Women's ministry in the Christian Scriptures

The Christian scriptures tell us of a number of women who had a significant role in the Christian ministry. The first of these is Mary of Magdala who, according to Mark, was the first person to whom Jesus appeared after his resurrection. It was Mary who proclaimed the good news (see Mark Chapeter 16 verses 9-10).

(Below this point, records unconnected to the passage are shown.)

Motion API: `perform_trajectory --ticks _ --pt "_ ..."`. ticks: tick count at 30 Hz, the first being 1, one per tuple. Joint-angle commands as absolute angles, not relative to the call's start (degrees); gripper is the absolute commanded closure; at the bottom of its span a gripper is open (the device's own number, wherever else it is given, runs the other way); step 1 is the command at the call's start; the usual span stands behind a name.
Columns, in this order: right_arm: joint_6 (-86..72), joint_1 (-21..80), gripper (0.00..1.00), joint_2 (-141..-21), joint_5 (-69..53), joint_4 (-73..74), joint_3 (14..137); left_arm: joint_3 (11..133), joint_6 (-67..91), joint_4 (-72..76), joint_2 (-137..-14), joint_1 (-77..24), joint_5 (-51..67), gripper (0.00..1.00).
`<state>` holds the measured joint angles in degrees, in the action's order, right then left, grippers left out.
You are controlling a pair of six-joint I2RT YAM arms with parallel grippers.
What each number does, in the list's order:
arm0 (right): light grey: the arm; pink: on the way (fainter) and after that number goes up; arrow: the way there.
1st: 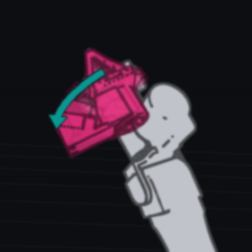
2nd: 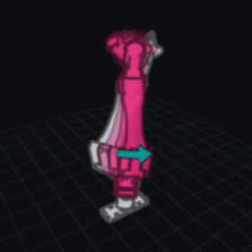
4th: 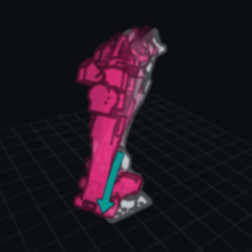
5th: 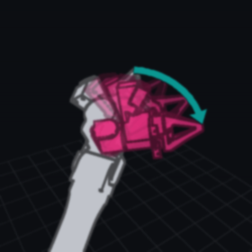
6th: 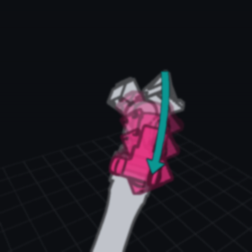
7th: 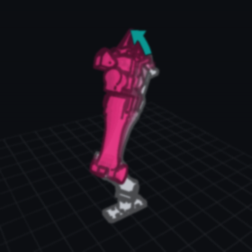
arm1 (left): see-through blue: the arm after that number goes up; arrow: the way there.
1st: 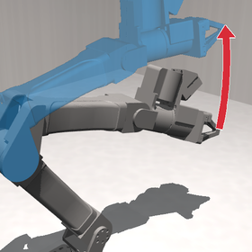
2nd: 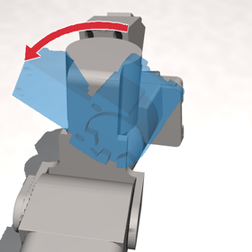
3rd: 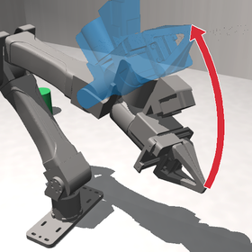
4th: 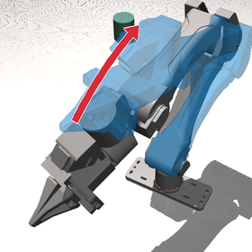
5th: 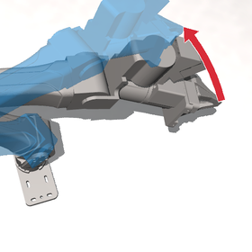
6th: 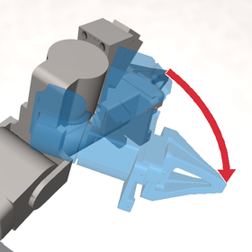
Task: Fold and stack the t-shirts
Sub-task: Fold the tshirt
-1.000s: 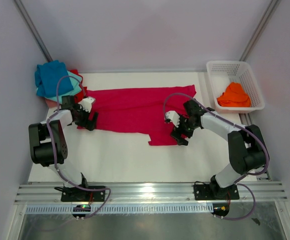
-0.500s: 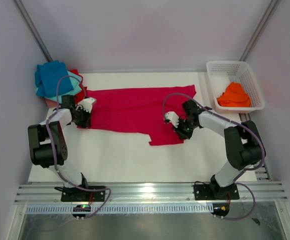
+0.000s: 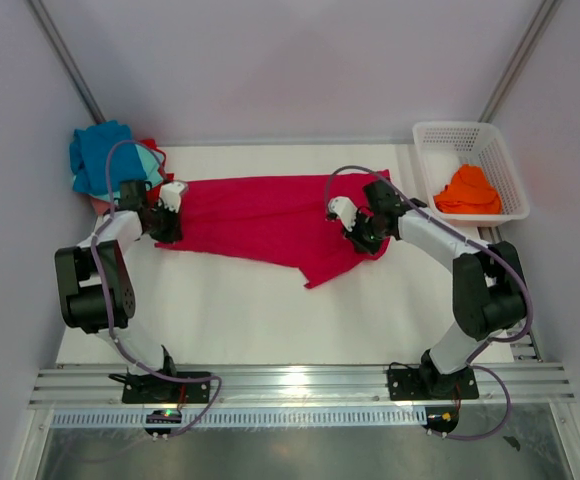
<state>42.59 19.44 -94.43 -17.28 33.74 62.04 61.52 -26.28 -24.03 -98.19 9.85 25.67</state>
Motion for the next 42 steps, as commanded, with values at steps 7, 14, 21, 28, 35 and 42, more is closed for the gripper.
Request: perform_trajectory --ticks 7,14,21,28,35,42 --pt "38.1 19.7 0.97 -98.4 -15.6 28.9 74.4 69.7 -20.5 -17.8 -102.6 9.8 27.1 1.00" --pt "35.9 18.8 0.97 -106.1 -15.5 28.5 82.9 74.9 -17.7 -14.1 -106.7 9.4 25.4 1.00" --pt "33.1 17.3 0.97 -111.0 -16.2 27.2 90.5 84.6 -16.5 -14.3 -112.0 7.9 22.9 1.00" --pt "31.0 15.3 0.97 -110.0 -17.1 27.3 94.6 96.2 -14.9 -18.6 -120.1 7.6 22.4 1.00" --pt "30.7 13.7 0.97 -108.3 -17.5 27.7 95.7 98.2 -16.6 -18.1 -121.9 6.2 20.7 1.00" --pt "29.5 12.9 0.97 -111.7 -16.9 26.7 97.6 102.0 -19.7 -20.5 -125.2 3.9 17.6 1.00"
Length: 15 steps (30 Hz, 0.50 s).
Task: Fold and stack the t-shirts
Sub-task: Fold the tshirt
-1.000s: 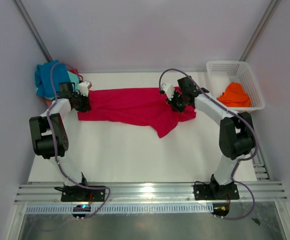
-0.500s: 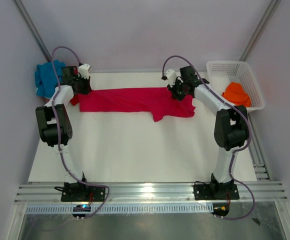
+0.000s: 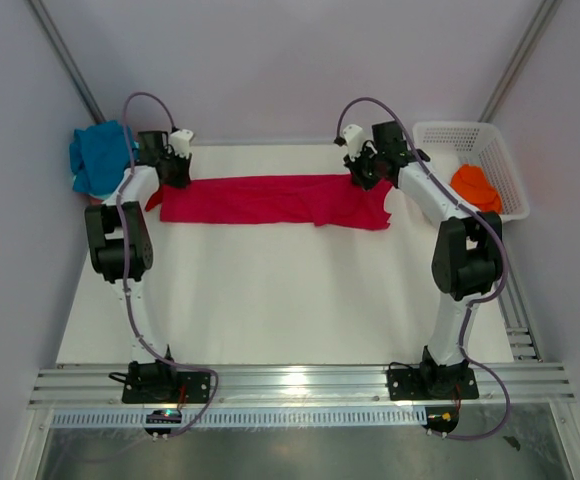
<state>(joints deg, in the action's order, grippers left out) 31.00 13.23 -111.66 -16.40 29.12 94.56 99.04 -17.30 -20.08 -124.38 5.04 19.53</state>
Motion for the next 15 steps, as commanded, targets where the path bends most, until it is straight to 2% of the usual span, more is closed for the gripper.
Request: perform_trajectory --ticks 1,15 --pt "29.5 12.7 0.97 -112.1 -16.9 26.5 97.8 102.0 -20.1 -20.4 -125.4 3.5 17.1 1.00" --pt "29.9 12.1 0.97 -120.5 -15.6 30.0 104.9 107.7 -18.5 -22.3 -130.3 2.4 17.8 1.00"
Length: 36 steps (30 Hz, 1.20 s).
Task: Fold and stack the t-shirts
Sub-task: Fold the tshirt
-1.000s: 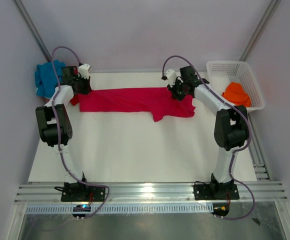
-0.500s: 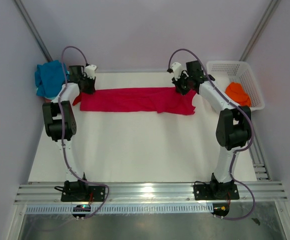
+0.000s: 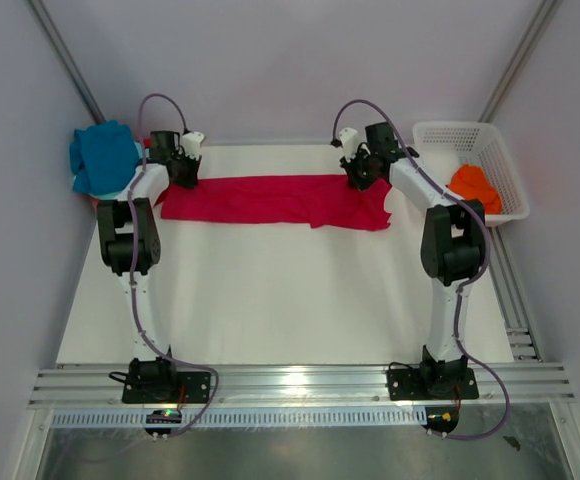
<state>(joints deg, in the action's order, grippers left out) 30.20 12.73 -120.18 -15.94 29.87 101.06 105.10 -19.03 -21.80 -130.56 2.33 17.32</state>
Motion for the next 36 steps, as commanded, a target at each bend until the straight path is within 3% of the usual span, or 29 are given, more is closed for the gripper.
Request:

We learn of Priscilla first in the Acts of the Apostles, the account written by Luke of the first spread of Christianity and, especially, of the role of Paul.
It was Paul who met Priscilla and her husband, Aquila, at Corinth. They were already Christians and, like Paul, they were tentmakers by profession. Paul took the couple with him to Ephesus where they became leaders of the church. In his epistles, Paul speaks of Priscilla as a 'fellow worker' and refers to the church meeting at Aquila and Priscilla's house. Paul never suggests that Priscilla had a subservient role; rather he portrays her as an active co-worker.


Again in the Acts of the Apostles we learn of Lydia, the seller of purple-dyed stuffs, who lived in Philippi. She and her household heard Paul's teaching and were baptised. Following Paul's imprisonment there and his release, he and his companion Silas, found hospitality with Lydia. It would seem that members of the Christian church met at Lydia's home.